*** Data section ***
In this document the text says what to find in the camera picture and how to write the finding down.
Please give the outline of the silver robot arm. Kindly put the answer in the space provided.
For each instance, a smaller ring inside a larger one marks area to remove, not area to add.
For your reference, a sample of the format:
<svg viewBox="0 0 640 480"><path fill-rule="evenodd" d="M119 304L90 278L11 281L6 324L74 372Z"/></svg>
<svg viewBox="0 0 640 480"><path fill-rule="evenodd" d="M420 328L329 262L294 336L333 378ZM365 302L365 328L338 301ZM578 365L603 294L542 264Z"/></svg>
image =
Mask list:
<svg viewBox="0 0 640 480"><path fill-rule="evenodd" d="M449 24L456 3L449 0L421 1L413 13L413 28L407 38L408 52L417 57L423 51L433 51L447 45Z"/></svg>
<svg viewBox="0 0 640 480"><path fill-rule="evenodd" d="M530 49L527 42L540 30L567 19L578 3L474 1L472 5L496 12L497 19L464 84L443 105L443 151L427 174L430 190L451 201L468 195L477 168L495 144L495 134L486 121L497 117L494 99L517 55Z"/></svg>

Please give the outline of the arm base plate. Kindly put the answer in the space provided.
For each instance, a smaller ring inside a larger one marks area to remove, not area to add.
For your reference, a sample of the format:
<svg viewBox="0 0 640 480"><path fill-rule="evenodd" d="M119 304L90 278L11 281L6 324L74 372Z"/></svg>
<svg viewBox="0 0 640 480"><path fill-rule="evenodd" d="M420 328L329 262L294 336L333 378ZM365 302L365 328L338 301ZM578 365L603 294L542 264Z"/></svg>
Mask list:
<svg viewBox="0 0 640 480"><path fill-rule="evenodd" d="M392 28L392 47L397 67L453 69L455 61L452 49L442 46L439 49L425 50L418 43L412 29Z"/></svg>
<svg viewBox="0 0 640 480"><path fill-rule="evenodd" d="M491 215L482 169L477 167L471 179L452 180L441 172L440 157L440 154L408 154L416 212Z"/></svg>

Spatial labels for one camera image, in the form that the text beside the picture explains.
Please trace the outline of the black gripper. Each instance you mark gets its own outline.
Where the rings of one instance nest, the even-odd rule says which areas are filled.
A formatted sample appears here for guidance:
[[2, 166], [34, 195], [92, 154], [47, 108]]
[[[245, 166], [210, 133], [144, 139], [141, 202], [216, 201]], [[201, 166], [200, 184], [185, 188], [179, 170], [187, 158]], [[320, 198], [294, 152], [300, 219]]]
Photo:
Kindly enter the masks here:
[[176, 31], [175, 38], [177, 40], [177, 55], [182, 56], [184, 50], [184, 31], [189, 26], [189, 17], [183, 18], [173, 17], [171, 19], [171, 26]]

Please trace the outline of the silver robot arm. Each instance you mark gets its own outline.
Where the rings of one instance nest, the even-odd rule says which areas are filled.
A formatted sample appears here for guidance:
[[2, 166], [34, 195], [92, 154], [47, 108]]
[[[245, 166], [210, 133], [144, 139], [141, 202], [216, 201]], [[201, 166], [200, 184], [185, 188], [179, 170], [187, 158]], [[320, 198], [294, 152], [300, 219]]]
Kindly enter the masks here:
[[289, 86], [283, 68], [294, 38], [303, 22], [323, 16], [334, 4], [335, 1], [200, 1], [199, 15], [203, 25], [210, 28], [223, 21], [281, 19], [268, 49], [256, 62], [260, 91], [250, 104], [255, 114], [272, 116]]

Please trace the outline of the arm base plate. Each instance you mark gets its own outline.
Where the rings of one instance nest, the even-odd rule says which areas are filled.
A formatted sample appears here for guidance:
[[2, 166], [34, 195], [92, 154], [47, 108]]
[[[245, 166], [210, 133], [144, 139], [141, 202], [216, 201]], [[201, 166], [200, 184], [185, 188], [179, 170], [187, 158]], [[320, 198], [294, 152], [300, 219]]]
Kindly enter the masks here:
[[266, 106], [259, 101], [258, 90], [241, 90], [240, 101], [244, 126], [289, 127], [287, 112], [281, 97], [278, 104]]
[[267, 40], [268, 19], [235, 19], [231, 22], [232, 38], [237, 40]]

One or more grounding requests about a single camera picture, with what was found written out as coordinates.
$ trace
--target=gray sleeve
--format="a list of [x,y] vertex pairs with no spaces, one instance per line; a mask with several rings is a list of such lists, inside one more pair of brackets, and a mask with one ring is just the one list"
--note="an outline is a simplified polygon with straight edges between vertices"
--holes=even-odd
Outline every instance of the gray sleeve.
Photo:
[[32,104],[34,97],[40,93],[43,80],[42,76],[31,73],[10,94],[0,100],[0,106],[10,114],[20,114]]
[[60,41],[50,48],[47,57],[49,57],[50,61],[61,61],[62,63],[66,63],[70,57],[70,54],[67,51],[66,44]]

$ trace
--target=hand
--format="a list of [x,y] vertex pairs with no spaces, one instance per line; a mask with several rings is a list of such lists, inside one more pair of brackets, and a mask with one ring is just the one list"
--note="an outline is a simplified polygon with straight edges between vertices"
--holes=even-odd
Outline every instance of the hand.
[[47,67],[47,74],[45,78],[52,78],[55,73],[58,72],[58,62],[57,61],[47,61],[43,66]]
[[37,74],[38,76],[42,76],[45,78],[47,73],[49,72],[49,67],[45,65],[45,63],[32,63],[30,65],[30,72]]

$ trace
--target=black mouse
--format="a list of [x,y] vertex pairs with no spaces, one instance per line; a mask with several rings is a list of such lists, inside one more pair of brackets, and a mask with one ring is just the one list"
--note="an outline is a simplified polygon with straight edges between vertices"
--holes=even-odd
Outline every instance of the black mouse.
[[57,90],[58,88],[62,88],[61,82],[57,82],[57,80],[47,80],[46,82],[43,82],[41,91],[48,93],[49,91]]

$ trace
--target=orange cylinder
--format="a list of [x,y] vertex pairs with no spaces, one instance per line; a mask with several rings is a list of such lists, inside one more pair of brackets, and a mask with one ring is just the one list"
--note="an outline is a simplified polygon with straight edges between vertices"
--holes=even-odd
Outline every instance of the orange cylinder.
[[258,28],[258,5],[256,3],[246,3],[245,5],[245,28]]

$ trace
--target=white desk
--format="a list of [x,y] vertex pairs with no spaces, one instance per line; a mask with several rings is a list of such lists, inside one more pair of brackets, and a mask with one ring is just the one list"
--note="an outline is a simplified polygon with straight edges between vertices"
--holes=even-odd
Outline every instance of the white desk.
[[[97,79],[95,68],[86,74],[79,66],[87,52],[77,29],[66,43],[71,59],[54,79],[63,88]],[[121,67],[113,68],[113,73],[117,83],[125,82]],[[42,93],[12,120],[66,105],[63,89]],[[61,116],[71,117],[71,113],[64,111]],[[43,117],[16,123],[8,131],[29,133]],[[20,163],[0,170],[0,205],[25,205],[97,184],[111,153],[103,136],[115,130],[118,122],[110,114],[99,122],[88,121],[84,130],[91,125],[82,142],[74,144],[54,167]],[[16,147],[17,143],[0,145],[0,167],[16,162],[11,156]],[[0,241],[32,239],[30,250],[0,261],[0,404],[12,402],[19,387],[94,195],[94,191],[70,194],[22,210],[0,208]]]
*** End of Data section ***
Make a precise copy of the records in their entirety.

In this document the text says what to find in the camera picture and how to write the finding down.
Please give the outline of the silver robot arm. Kindly put the answer in the space provided.
For each instance, a smaller ring inside a larger one marks area to remove, not area to add.
For your reference, a sample of the format:
<svg viewBox="0 0 640 480"><path fill-rule="evenodd" d="M119 304L90 278L11 281L6 324L74 372Z"/></svg>
<svg viewBox="0 0 640 480"><path fill-rule="evenodd" d="M420 328L329 262L294 336L333 378ZM365 302L365 328L338 301ZM578 365L603 294L542 264Z"/></svg>
image =
Mask list:
<svg viewBox="0 0 640 480"><path fill-rule="evenodd" d="M449 24L456 3L449 0L421 1L413 13L413 28L407 38L408 52L417 57L423 51L433 51L447 45Z"/></svg>
<svg viewBox="0 0 640 480"><path fill-rule="evenodd" d="M530 49L527 42L540 30L567 19L578 3L474 1L472 5L496 12L497 19L464 84L443 105L443 151L427 174L430 190L451 201L468 195L477 168L495 144L495 134L486 121L497 117L494 99L517 55Z"/></svg>

Please give the outline of the arm base plate. Kindly put the answer in the space provided.
For each instance, a smaller ring inside a larger one marks area to remove, not area to add.
For your reference, a sample of the format:
<svg viewBox="0 0 640 480"><path fill-rule="evenodd" d="M119 304L90 278L11 281L6 324L74 372Z"/></svg>
<svg viewBox="0 0 640 480"><path fill-rule="evenodd" d="M420 328L329 262L294 336L333 378ZM365 302L365 328L338 301ZM578 365L603 294L542 264Z"/></svg>
Mask list:
<svg viewBox="0 0 640 480"><path fill-rule="evenodd" d="M392 28L392 47L397 67L453 69L455 61L452 49L442 46L439 49L425 50L418 43L412 29Z"/></svg>
<svg viewBox="0 0 640 480"><path fill-rule="evenodd" d="M491 215L482 169L477 167L471 179L452 180L441 172L440 157L440 154L408 154L416 212Z"/></svg>

Spatial labels for one camera image, in the form that the text beside the picture explains.
Please trace the outline of the black gripper. Each instance you mark gets its own outline.
Where the rings of one instance nest, the even-odd rule says which areas are filled.
A formatted sample appears here for guidance:
[[2, 166], [34, 195], [92, 154], [47, 108]]
[[[245, 166], [210, 133], [144, 139], [141, 202], [216, 201]], [[201, 166], [200, 184], [185, 188], [179, 170], [187, 158]], [[320, 198], [294, 152], [300, 219]]]
Photo:
Kindly enter the masks here:
[[176, 31], [175, 38], [177, 40], [177, 55], [182, 56], [184, 50], [184, 31], [189, 26], [189, 17], [183, 18], [173, 17], [171, 19], [171, 26]]

Please trace the outline of the silver robot arm. Each instance you mark gets its own outline.
Where the rings of one instance nest, the even-odd rule says which areas are filled.
A formatted sample appears here for guidance:
[[2, 166], [34, 195], [92, 154], [47, 108]]
[[[245, 166], [210, 133], [144, 139], [141, 202], [216, 201]], [[201, 166], [200, 184], [185, 188], [179, 170], [187, 158]], [[320, 198], [294, 152], [300, 219]]]
Kindly enter the masks here:
[[289, 86], [283, 68], [294, 38], [303, 22], [323, 16], [334, 4], [335, 1], [200, 1], [199, 15], [203, 25], [210, 28], [223, 21], [281, 19], [268, 49], [256, 62], [260, 91], [250, 104], [255, 114], [272, 116]]

Please trace the outline of the arm base plate. Each instance you mark gets its own outline.
Where the rings of one instance nest, the even-odd rule says which areas are filled.
A formatted sample appears here for guidance:
[[2, 166], [34, 195], [92, 154], [47, 108]]
[[[245, 166], [210, 133], [144, 139], [141, 202], [216, 201]], [[201, 166], [200, 184], [185, 188], [179, 170], [187, 158]], [[320, 198], [294, 152], [300, 219]]]
Kindly enter the masks here:
[[266, 106], [259, 101], [258, 90], [241, 90], [240, 101], [244, 126], [289, 127], [287, 112], [281, 97], [278, 104]]
[[267, 40], [268, 19], [235, 19], [231, 22], [232, 38], [237, 40]]

One or more grounding requests about a single camera picture, with what was found written out as coordinates.
$ trace
--target=gray sleeve
--format="a list of [x,y] vertex pairs with no spaces, one instance per line; a mask with several rings is a list of such lists, inside one more pair of brackets, and a mask with one ring is just the one list"
--note="an outline is a simplified polygon with straight edges between vertices"
--holes=even-odd
Outline every instance of the gray sleeve.
Photo:
[[32,104],[34,97],[40,93],[43,80],[42,76],[31,73],[10,94],[0,100],[0,106],[10,114],[20,114]]
[[60,41],[50,48],[47,57],[49,57],[50,61],[61,61],[62,63],[66,63],[70,57],[70,54],[67,51],[66,44]]

$ trace
--target=hand
--format="a list of [x,y] vertex pairs with no spaces, one instance per line; a mask with several rings is a list of such lists, inside one more pair of brackets, and a mask with one ring is just the one list"
--note="an outline is a simplified polygon with straight edges between vertices"
--holes=even-odd
Outline every instance of the hand.
[[47,67],[47,74],[45,78],[52,78],[55,73],[58,72],[58,62],[57,61],[47,61],[43,66]]
[[37,74],[38,76],[42,76],[45,78],[47,73],[49,72],[49,67],[45,65],[45,63],[32,63],[30,65],[30,72]]

$ trace
--target=black mouse
--format="a list of [x,y] vertex pairs with no spaces, one instance per line; a mask with several rings is a list of such lists, inside one more pair of brackets, and a mask with one ring is just the one list"
--note="an outline is a simplified polygon with straight edges between vertices"
--holes=even-odd
Outline every instance of the black mouse.
[[57,90],[58,88],[62,88],[61,82],[57,82],[57,80],[47,80],[46,82],[43,82],[41,91],[48,93],[49,91]]

$ trace
--target=orange cylinder
--format="a list of [x,y] vertex pairs with no spaces, one instance per line; a mask with several rings is a list of such lists, inside one more pair of brackets, and a mask with one ring is just the one list"
--note="an outline is a simplified polygon with straight edges between vertices"
--holes=even-odd
Outline every instance of the orange cylinder.
[[258,28],[258,5],[256,3],[246,3],[245,5],[245,28]]

$ trace
--target=white desk
--format="a list of [x,y] vertex pairs with no spaces, one instance per line; a mask with several rings is a list of such lists, inside one more pair of brackets, and a mask with one ring is just the one list"
--note="an outline is a simplified polygon with straight edges between vertices"
--holes=even-odd
Outline every instance of the white desk.
[[[97,79],[95,68],[86,74],[79,66],[87,52],[77,29],[66,43],[71,59],[54,79],[63,88]],[[121,67],[113,68],[113,73],[117,83],[125,82]],[[42,93],[12,120],[66,105],[63,89]],[[61,116],[71,117],[71,113],[64,111]],[[43,117],[16,123],[8,131],[29,133]],[[20,163],[0,170],[0,205],[25,205],[97,184],[111,153],[103,136],[115,130],[118,122],[110,114],[99,122],[88,121],[84,130],[91,125],[82,142],[74,144],[54,167]],[[16,147],[17,143],[0,145],[0,167],[16,162],[11,156]],[[0,241],[32,239],[30,250],[0,261],[0,404],[12,402],[19,387],[94,195],[94,191],[70,194],[22,210],[0,208]]]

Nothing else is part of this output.